## EXERCISE REQUIREMENTS
The required output is every entry, printed exactly as written.
--------------------
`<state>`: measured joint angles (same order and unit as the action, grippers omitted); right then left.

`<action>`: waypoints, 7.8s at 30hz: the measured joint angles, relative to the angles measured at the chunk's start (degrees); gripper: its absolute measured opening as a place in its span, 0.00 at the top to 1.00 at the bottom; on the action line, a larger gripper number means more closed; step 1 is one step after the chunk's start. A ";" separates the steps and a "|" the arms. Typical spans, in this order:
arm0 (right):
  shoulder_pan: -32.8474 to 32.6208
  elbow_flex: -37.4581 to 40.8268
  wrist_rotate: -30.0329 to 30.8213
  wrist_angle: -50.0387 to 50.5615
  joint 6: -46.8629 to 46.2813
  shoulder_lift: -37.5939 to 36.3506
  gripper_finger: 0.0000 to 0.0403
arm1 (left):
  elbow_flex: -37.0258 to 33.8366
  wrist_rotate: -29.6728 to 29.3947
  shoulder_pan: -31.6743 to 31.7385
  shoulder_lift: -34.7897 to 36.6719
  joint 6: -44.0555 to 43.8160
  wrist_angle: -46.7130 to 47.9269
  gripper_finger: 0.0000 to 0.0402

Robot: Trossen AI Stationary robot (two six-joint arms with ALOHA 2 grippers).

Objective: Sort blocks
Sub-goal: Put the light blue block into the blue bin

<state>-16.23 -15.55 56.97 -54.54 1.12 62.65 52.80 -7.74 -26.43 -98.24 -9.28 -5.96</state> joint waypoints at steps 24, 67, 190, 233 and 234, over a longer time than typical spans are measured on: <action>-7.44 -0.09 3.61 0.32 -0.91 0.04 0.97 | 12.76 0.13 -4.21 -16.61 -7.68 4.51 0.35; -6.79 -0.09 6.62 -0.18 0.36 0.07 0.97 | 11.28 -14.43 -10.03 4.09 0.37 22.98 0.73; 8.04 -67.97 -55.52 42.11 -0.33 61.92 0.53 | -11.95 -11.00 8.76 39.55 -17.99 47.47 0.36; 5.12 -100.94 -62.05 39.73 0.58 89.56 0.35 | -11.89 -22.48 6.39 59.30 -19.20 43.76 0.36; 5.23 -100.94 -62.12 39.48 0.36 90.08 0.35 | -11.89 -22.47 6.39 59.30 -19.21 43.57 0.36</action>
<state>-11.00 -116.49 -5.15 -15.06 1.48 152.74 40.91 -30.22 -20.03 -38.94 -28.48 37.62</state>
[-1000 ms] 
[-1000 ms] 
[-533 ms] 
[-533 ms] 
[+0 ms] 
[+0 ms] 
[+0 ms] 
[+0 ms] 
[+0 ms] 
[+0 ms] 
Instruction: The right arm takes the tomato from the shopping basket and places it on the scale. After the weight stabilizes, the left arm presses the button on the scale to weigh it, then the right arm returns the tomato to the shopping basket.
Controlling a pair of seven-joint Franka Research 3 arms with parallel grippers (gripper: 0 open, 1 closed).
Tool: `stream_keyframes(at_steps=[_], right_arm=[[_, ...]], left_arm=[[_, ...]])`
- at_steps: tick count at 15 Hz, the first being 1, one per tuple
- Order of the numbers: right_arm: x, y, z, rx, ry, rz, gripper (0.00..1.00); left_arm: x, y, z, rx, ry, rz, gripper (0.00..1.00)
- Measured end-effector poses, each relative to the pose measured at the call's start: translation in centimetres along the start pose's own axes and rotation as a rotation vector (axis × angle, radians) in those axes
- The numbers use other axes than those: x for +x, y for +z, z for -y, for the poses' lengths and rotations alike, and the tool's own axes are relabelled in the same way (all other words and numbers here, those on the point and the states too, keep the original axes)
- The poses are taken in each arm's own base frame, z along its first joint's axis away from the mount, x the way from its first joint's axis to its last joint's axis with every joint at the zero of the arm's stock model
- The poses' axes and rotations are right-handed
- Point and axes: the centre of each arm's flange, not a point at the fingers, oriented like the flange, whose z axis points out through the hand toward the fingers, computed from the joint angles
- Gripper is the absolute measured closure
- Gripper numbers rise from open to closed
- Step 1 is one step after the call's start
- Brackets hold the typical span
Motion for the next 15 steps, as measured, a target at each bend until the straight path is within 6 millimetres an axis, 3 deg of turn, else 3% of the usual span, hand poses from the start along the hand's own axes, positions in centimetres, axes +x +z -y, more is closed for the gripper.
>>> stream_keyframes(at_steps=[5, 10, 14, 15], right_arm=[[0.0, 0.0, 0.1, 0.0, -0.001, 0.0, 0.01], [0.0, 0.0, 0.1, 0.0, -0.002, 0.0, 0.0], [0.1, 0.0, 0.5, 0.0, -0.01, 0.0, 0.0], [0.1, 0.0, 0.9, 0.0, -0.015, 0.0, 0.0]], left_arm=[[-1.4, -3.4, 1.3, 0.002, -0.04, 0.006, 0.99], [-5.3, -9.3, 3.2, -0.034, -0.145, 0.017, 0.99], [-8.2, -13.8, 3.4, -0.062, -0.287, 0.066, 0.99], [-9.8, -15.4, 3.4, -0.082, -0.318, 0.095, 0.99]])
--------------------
## TASK RESPONSE
`<state>`: measured joint angles (same order and unit as the action, grippers omitted); right then left.

`<action>`: waypoints, 7.8s at 30hz: the measured joint angles, relative to the angles measured at the chunk's start (degrees); gripper: its absolute measured opening as a place in its span, 0.00 at the top to 1.00 at the bottom; on the action line, a larger gripper number means more closed; step 1 is one step after the chunk's start. A ";" separates the steps and a "|" the arms. Typical spans, in this order:
arm0 (right):
  shoulder_pan: -32.8474 to 32.6208
  elbow_flex: -37.4581 to 40.8268
  wrist_rotate: -30.0329 to 30.8213
  wrist_angle: -50.0387 to 50.5615
  joint 6: -46.8629 to 46.2813
  shoulder_lift: -37.5939 to 36.3506
  gripper_finger: 0.0000 to 0.0403
arm1 (left):
  elbow_flex: -37.0258 to 33.8366
  wrist_rotate: -29.6728 to 29.3947
  shoulder_pan: -31.6743 to 31.7385
  shoulder_lift: -34.7897 to 36.6719
  joint 6: -44.0555 to 43.8160
  wrist_angle: -46.7130 to 47.9269
  gripper_finger: 0.0000 to 0.0402

Robot: Trossen AI Stationary robot (two six-joint arms with ALOHA 2 grippers).

Objective: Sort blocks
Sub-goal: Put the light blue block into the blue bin

<state>-16.23 -15.55 56.97 -54.54 1.12 62.65 52.80 -7.74 -26.43 -98.24 -9.28 -5.96</state> joint waypoints at steps 24, 67, 190, 233 and 234, over a longer time than typical spans are measured on: <action>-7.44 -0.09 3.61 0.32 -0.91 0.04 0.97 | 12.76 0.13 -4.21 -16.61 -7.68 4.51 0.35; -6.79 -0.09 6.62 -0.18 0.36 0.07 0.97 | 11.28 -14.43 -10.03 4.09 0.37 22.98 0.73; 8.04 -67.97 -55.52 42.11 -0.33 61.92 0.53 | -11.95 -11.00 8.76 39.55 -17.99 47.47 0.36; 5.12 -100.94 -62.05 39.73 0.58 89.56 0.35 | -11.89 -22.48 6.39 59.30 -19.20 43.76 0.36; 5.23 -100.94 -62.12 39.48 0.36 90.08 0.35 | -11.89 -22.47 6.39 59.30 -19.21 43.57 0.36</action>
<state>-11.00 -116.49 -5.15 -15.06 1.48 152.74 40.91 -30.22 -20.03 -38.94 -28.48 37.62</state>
[-1000 ms] 
[-1000 ms] 
[-533 ms] 
[-533 ms] 
[+0 ms] 
[+0 ms] 
[+0 ms] 
[+0 ms] 
[+0 ms] 
[+0 ms] 
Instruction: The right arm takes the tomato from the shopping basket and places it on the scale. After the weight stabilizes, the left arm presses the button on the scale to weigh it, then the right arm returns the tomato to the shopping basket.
Controlling a pair of seven-joint Franka Research 3 arms with parallel grippers (gripper: 0 open, 1 closed).
Tool: `stream_keyframes(at_steps=[_], right_arm=[[_, ...]], left_arm=[[_, ...]])`
- at_steps: tick count at 15 Hz, the first being 1, one per tuple
- Order of the numbers: right_arm: x, y, z, rx, ry, rz, gripper (0.00..1.00); left_arm: x, y, z, rx, ry, rz, gripper (0.00..1.00)
- Measured end-effector poses, each relative to the pose measured at the call's start: translation in centimetres along the start pose's own axes and rotation as a rotation vector (axis × angle, radians) in those axes
- The numbers use other axes than those: x for +x, y for +z, z for -y, for the poses' lengths and rotations alike, and the tool's own axes are relabelled in the same way (all other words and numbers here, those on the point and the states too, keep the original axes)
- The poses are taken in each arm's own base frame, z along its first joint's axis away from the mount, x the way from its first joint's axis to its last joint's axis with every joint at the zero of the arm's stock model
- The poses' axes and rotations are right-handed
- Point and axes: the centre of each arm's flange, not a point at the fingers, oriented like the flange, whose z axis points out through the hand toward the fingers, computed from the joint angles
- Gripper is the absolute measured closure
- Gripper numbers rise from open to closed
- Step 1 is one step after the call's start
- Brackets hold the typical span
Motion for the next 15 steps, as measured, a target at each bend until the straight path is within 6 millimetres an axis, 3 deg of turn, else 3% of the usual span, hand poses from the start along the hand's own axes, positions in centimetres, axes +x +z -y, more is closed for the gripper.
>>> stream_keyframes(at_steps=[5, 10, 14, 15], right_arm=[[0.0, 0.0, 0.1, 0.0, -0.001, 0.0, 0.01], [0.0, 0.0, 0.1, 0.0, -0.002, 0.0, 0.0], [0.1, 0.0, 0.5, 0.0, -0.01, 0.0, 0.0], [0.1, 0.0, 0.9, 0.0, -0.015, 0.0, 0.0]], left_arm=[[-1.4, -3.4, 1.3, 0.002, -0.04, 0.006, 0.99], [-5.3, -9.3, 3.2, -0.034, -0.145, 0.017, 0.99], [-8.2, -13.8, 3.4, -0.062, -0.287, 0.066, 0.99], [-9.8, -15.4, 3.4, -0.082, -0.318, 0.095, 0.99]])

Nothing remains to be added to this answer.